Required work
In the listing below, how many lines include "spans"? Give the number and no other text.

Data for this task
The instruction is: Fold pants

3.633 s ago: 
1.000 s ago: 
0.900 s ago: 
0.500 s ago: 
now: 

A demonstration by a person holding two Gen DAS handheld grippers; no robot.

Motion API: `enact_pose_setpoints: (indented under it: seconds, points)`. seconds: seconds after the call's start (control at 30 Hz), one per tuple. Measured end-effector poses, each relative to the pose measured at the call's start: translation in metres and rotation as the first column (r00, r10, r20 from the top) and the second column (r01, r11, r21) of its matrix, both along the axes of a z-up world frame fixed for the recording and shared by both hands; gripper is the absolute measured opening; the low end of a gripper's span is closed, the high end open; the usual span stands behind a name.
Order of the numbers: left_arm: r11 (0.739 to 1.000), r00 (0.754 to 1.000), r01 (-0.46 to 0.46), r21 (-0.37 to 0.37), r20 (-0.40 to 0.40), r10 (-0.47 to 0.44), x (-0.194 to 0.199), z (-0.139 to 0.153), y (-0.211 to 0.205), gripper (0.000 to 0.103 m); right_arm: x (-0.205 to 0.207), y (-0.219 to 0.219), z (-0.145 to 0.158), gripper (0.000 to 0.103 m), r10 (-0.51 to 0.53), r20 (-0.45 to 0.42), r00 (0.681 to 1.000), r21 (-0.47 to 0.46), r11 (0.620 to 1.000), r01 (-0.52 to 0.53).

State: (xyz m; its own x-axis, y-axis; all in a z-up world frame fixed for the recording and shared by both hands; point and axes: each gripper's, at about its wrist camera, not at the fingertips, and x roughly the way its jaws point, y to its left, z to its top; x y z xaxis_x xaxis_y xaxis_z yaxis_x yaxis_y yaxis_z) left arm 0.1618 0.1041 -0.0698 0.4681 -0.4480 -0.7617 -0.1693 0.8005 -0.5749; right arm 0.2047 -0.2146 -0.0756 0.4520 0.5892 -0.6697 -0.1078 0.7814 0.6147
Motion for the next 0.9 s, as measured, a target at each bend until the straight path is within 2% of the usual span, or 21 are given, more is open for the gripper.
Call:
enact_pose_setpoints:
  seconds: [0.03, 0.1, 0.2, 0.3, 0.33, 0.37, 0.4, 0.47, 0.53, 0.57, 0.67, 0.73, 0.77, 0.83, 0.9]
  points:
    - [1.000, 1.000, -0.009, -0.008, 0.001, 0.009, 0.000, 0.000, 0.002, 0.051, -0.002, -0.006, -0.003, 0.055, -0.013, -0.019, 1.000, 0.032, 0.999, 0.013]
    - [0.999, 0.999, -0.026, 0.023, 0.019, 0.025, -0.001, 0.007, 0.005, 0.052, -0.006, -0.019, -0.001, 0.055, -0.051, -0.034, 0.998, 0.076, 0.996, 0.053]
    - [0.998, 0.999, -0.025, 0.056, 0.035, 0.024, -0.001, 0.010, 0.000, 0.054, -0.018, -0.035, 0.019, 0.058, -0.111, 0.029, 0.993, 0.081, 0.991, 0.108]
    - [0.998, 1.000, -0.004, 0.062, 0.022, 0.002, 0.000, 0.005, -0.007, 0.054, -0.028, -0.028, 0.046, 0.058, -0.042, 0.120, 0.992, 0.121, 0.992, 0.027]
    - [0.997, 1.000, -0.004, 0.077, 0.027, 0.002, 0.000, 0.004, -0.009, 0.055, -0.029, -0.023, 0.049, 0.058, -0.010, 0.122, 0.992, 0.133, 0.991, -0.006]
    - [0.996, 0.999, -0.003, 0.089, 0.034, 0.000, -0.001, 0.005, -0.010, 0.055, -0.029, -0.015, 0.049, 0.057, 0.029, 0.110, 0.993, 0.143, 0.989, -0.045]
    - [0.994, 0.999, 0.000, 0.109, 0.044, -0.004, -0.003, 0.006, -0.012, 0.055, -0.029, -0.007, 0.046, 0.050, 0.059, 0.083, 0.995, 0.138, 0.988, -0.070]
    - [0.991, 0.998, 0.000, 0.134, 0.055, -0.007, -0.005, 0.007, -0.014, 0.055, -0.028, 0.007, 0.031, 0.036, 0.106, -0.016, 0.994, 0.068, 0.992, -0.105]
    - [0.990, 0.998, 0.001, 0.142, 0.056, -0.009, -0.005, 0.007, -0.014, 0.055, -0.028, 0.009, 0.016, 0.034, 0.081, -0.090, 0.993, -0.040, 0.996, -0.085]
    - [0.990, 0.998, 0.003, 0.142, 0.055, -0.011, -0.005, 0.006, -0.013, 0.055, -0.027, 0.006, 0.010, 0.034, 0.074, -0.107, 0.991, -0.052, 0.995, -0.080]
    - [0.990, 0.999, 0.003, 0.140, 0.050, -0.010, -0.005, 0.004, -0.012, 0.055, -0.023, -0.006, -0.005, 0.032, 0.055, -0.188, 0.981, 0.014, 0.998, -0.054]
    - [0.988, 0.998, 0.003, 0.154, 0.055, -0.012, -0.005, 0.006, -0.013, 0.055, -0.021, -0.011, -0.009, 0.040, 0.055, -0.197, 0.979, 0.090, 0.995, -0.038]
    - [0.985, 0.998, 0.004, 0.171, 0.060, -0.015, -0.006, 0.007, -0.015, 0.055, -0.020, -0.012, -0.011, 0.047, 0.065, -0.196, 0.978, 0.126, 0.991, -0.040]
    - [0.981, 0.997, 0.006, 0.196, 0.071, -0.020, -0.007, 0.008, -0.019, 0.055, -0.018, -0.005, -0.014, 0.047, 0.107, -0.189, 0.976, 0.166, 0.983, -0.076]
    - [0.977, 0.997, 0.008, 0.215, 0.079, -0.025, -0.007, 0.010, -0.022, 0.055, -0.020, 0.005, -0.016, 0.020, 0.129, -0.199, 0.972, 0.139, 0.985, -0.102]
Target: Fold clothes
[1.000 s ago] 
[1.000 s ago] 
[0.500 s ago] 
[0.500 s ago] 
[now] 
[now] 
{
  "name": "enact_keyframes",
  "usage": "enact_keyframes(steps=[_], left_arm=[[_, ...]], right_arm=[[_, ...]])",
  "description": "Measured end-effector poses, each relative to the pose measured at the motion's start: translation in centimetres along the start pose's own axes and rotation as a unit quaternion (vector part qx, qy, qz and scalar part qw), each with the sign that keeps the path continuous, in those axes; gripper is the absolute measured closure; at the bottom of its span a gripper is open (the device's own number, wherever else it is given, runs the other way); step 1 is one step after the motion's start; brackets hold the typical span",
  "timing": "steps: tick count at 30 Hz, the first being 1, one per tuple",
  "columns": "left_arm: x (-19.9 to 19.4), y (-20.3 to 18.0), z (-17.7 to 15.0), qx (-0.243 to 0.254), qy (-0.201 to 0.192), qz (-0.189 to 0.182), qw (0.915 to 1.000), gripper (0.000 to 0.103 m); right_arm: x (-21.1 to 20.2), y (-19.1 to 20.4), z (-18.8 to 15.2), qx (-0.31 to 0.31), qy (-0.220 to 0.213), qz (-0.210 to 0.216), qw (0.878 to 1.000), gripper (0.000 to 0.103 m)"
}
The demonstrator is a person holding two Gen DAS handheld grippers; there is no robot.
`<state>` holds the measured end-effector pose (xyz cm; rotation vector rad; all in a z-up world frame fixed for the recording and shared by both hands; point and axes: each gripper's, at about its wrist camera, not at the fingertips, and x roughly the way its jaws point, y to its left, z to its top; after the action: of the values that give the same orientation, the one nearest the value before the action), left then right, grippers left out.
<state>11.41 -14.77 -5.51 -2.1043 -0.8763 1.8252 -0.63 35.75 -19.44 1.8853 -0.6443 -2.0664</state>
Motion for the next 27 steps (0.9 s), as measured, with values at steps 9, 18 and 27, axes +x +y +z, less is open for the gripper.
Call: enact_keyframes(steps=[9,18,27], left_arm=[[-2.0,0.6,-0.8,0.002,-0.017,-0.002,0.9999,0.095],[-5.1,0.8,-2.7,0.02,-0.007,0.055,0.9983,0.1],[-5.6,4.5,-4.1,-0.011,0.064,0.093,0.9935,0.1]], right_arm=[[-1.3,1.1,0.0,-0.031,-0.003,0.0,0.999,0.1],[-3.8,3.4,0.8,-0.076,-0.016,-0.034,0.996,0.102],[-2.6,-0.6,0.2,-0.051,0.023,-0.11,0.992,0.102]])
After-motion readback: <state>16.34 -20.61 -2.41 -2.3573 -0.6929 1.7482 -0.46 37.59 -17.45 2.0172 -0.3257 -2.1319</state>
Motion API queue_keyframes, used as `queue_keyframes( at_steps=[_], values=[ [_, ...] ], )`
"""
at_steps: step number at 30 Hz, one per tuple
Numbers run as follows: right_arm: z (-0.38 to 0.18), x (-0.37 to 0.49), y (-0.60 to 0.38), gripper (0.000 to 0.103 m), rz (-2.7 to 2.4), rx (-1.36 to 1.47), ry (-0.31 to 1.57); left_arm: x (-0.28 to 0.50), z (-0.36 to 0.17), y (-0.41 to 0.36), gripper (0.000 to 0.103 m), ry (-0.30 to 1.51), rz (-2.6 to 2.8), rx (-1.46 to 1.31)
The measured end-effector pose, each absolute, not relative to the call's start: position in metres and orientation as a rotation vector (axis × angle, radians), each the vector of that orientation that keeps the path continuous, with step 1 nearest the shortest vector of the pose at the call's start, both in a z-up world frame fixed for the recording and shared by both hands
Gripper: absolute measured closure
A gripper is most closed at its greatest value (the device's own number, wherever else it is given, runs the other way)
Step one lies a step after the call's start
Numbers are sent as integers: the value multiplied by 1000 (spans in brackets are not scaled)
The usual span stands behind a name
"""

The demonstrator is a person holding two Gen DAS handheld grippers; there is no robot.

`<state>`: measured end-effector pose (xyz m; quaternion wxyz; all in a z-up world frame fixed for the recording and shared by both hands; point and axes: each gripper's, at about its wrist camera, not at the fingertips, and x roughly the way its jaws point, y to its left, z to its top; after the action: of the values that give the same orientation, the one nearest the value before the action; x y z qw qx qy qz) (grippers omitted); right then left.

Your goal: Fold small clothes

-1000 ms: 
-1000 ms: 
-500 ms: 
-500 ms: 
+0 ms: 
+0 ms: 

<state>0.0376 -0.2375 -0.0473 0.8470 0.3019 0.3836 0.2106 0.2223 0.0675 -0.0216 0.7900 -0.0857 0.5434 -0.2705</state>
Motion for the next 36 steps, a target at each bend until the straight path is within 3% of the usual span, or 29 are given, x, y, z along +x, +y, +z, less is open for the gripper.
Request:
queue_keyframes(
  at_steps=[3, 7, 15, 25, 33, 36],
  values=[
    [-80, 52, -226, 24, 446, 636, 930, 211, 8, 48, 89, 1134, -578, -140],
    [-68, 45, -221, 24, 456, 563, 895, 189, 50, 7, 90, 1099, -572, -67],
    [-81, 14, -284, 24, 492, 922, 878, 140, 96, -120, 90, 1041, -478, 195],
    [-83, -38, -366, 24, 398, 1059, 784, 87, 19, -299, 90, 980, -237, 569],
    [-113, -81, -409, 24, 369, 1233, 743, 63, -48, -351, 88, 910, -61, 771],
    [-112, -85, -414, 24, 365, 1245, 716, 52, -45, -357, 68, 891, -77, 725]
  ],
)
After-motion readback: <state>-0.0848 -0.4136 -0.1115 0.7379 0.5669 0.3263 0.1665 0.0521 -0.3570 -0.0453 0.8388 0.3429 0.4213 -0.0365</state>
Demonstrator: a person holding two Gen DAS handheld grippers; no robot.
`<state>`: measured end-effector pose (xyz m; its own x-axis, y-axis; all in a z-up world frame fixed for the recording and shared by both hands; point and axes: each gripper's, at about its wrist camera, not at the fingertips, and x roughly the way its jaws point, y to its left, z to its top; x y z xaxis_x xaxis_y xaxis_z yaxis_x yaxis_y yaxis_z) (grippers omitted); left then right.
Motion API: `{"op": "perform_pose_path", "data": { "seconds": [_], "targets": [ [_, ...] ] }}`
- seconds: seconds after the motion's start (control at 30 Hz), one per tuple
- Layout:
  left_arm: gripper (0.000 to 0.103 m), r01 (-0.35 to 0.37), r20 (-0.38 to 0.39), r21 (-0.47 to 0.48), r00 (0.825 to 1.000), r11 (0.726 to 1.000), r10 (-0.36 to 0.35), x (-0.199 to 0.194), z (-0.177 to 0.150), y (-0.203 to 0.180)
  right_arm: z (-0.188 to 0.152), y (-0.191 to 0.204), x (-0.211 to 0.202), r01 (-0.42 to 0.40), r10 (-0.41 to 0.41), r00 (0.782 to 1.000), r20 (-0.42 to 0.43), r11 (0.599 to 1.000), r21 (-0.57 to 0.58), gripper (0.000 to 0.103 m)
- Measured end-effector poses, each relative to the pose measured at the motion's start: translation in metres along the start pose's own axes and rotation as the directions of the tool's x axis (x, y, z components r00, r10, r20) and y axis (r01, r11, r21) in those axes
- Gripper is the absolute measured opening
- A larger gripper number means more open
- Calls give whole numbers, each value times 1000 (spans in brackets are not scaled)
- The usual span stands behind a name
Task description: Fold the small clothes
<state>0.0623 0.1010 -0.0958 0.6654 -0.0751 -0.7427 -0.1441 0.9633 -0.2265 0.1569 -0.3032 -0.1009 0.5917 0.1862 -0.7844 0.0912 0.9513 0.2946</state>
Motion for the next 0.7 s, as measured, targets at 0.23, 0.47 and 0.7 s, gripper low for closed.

Response to the task
2